Having these definitions - If we take all possible triplets from the database, doesn’t it converges all of the output vectors from this model to be on the same axis? meaning that there will be only two possible vectors at the outputs of this model and they will be the negative version of each-other.
This doesn’t makes sense as it divides the world of possible sentences to two groups - all the sentences in the first group has the same meaning that is different from the sentences of the other group that has the same meaning between themselves.
Something is not right here. How is this logical?
Thanks
Roee
Hi Roee,
I am not sure I fully understand your question, but maybe this clarifies:
The Siamese network is used to determine similarity and dissimilarity. In theory this is a singular axis. So ideally, similar vectors should point in the exact same (positive) direction while dissimilar vectors should point in the exact opposite (negative) direction of the same axis. It is not about determining meaning in the output, it’s only about similarity and dissimilarity.
I’ll try to explain my question by the following example:
suppose we have 6 sentences: s_1,s_2,s_3,s_4,s_5,s_6 such that s_1 and s_2 are similar, s_3 and s_4 are similar, and s_5 and s_6 are similar. Suppose the Siamese network component is f(x) such that f(s_i)=v_i.
If the model has converged to its optimal solution then we have v_1 \cdot v_2^t=1 for every consecutive sentences and v_i \cdot v_j^t=-1 for all the others. Because v_1 \cdot v_2^t=1 and all vectors are normalized it is safe to say that v_1=v_2. For the same reasoning, we can say that v_i=-v_j for all non consecutive vectors.
So in the optimal state we have v_1=-v_3 ,v_3=-v_5 therefore v_1=v_5. But v_1 and v_5 are not consecutive and therefore should not be equal but the negative of each other. So this state of convergence is mathematically impossible - which I suspect is non-stable for such systems - as the optimizer will continue switching vectors values.
Ofcourse that this method eventually works so I think something is helping it.
Following the content of the course, what I think helps in this case are two things:
- the operations on the batch sort of reduces this effect (as having the contradicting constraints together may reduce the instability)

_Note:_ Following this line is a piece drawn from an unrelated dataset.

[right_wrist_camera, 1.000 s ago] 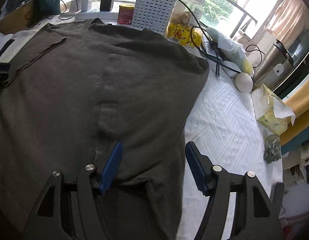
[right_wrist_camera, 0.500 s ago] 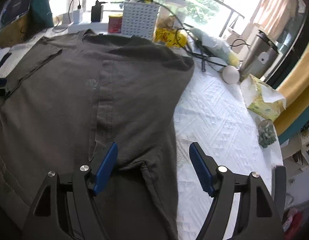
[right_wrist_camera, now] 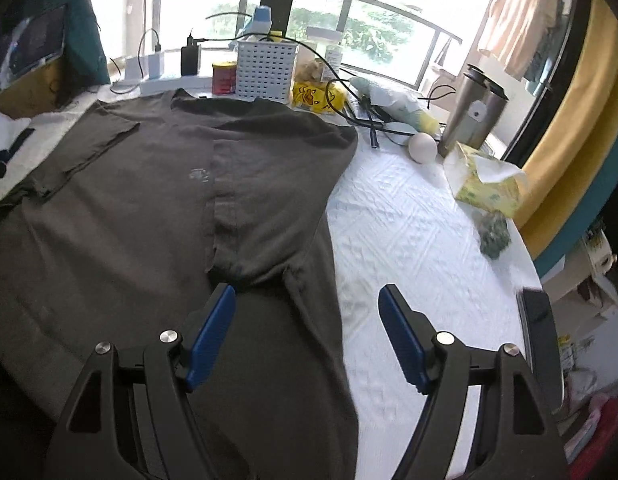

- The fact that we are not using this similarity measure as is but applying a relu function with an offset that is less than 1 on it - so we don’t really demand to converge to the extreme point.
Hi again Roee,
Now I get your question.
It seems to me that if the network has been trained sufficiently, then if v1 is found to be dissimilar to v3 and v3 dissimilar to v5, it does not follow that the network will find v1 to be similar to v5. In case v5 has some similarity to v1, the network should have been trained to distinguish between the two vectors.
You mention the operations of the batch and the relu function as contributing to this discriminatory functionality. The dimensionality of the model would seem to be another factor, with the final single dimension of similarity/dissimilarity being an artificial projection on a single axis. So before projection on this single axis, the full dimensional representation of s1 is dissimilar to that of s3 as well as to that of s5, resulting in v1 being dissimilar to both v3 and v5, even if v3 is also dissimilar to v5 (due to the full dimensional representation of s3 being dissimilar to that of s5).
1 Like
Hi @reinoudbosch ,
Thank you for your answers!
I understand your intuition behind the dimensionality aspect - but this is not an issue of projection on another axis. When the inner product of two normalized vectors equal to 1 (or the angle between them is zero) - it means that they are the same vector - in all of their dimensions (not just a projection).
In any case, I think I now understands the idea behind this similarity concept.